*** GIVEN DATA Section Begins ***
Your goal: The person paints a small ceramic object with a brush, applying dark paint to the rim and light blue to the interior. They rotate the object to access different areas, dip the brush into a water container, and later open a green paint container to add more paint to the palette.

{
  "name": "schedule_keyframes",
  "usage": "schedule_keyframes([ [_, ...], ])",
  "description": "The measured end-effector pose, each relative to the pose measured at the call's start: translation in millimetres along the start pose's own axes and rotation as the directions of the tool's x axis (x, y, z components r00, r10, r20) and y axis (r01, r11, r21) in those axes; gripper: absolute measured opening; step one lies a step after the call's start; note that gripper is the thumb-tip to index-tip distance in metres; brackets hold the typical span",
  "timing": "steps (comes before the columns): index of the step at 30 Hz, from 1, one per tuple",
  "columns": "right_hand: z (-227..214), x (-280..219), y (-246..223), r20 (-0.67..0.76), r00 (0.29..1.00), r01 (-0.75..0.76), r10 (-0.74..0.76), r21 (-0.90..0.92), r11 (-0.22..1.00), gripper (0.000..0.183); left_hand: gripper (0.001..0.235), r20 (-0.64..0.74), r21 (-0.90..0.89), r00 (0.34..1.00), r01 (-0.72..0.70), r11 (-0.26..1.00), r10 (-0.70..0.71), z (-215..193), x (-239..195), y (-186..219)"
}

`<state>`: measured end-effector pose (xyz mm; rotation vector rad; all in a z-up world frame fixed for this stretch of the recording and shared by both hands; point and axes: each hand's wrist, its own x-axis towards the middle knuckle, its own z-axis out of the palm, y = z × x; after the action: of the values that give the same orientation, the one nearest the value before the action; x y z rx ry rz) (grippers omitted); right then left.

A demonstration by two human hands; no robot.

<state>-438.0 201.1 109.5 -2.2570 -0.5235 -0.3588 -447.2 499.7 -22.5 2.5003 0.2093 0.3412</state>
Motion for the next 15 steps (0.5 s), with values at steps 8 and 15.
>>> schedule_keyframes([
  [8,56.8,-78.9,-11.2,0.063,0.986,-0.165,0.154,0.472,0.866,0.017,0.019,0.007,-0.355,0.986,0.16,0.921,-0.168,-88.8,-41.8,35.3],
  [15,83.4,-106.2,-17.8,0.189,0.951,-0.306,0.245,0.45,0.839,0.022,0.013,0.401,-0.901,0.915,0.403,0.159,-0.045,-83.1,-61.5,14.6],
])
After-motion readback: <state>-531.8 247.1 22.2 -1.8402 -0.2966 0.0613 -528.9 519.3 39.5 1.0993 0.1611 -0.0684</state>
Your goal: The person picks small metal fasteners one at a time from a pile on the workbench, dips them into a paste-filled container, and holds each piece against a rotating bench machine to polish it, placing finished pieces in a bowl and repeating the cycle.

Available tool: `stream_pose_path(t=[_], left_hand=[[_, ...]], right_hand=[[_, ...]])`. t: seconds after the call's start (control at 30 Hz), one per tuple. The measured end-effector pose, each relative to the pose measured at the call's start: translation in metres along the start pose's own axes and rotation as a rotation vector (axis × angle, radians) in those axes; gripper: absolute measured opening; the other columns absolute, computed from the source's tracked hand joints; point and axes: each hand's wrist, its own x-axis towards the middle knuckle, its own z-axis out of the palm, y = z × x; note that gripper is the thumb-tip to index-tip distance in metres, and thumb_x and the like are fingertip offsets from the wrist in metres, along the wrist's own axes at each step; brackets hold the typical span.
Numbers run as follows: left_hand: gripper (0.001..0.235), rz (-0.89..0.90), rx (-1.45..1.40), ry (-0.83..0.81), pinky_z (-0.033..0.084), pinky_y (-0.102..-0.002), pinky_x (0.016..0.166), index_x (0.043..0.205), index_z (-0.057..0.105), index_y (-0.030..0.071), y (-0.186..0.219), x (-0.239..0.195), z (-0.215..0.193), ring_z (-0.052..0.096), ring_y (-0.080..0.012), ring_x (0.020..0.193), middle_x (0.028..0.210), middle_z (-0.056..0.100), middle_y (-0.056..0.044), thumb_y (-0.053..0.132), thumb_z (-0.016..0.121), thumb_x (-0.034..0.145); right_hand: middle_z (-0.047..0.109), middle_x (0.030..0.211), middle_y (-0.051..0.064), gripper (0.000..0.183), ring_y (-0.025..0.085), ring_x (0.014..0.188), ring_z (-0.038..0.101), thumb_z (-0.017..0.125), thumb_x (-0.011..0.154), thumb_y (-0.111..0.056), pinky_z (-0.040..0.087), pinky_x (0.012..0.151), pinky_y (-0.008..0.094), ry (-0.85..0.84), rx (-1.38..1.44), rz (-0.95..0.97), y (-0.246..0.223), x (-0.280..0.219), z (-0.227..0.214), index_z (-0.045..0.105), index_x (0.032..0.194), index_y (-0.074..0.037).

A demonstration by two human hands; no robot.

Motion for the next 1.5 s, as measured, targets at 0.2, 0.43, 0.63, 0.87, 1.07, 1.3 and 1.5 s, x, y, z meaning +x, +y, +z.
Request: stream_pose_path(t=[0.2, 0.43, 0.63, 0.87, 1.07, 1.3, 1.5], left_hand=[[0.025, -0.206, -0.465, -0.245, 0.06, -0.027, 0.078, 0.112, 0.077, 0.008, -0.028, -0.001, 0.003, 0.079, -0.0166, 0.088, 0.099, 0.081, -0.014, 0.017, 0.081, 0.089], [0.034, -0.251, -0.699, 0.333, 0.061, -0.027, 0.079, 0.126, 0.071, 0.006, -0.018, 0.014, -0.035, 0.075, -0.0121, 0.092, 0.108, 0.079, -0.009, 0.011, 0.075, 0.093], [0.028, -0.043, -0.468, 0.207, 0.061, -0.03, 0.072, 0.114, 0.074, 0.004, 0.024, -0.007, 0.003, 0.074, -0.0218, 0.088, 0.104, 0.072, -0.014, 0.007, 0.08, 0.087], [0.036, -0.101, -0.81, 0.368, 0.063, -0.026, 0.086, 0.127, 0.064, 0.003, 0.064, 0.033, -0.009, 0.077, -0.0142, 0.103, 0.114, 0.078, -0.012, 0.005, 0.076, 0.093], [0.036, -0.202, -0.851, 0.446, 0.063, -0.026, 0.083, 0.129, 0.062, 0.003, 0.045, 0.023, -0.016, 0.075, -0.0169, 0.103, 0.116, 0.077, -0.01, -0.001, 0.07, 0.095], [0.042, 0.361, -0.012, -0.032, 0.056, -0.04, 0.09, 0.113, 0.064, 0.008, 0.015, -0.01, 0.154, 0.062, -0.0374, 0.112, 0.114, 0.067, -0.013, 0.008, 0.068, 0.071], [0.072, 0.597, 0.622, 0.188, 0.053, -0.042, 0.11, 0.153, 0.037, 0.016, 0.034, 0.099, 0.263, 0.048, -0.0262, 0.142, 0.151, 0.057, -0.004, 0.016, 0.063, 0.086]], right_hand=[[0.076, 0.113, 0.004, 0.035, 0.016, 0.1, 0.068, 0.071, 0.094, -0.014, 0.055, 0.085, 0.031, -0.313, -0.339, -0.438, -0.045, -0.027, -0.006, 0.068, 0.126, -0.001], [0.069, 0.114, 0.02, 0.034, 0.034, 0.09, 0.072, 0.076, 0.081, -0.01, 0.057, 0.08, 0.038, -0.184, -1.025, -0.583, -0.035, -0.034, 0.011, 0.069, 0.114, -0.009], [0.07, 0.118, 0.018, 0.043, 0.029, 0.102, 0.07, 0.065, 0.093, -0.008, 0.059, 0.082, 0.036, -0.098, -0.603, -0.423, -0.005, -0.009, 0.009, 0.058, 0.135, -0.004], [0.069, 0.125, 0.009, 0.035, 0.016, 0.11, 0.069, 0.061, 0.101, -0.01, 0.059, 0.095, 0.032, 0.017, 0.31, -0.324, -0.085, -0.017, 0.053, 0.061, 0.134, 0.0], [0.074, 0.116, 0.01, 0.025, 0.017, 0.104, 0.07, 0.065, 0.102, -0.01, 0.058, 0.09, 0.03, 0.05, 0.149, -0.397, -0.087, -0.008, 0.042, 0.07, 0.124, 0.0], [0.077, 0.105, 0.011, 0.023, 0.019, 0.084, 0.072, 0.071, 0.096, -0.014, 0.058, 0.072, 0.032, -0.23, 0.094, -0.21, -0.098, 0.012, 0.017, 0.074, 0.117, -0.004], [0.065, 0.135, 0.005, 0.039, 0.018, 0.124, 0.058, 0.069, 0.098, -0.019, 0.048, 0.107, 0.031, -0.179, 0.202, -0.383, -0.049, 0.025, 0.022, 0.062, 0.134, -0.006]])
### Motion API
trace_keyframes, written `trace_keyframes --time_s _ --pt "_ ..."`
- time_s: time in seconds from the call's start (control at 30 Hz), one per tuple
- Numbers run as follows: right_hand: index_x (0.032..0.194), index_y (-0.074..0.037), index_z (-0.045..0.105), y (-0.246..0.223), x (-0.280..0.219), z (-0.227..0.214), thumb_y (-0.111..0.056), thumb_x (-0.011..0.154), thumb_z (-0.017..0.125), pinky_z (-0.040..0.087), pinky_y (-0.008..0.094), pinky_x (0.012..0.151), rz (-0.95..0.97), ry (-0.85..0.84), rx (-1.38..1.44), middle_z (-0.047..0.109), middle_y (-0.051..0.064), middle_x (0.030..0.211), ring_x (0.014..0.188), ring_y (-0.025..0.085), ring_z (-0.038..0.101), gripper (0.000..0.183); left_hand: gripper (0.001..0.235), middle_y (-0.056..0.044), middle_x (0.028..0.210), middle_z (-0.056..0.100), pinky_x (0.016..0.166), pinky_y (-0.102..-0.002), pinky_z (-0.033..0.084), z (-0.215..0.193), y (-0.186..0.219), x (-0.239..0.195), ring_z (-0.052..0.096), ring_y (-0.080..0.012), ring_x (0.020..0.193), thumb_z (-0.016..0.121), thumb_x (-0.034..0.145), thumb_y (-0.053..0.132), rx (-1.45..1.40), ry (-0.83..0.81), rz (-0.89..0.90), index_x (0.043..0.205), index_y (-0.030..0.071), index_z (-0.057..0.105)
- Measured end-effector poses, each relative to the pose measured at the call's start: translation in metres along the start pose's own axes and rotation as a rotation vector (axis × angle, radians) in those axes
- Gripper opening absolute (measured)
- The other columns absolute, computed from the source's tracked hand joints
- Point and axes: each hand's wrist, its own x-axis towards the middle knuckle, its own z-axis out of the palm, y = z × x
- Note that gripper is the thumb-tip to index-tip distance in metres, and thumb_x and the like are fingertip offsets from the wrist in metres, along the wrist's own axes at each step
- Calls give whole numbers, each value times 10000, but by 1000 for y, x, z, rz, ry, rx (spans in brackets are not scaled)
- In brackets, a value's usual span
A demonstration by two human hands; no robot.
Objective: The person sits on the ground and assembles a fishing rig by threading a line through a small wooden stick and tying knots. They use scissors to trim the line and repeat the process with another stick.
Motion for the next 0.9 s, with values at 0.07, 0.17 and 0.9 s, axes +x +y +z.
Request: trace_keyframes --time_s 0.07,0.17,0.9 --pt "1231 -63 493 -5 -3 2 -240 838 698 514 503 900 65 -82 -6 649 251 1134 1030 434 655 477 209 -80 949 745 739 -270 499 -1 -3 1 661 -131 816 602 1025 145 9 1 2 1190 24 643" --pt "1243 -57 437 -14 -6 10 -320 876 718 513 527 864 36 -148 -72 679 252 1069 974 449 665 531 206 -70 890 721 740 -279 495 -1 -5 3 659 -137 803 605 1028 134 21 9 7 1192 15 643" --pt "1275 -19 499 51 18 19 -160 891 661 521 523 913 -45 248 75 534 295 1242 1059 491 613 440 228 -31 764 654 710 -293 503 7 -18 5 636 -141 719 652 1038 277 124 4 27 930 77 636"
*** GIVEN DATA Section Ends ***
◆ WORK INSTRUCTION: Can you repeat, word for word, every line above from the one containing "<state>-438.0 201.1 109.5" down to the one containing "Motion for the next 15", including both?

◆ EXERCISE ANSWER:
<state>-438.0 201.1 109.5 -2.2570 -0.5235 -0.3588 -447.2 499.7 -22.5 2.5003 0.2093 0.3412</state>
Motion for the next 15 steps (0.5 s), with values at steps 8 and 15.

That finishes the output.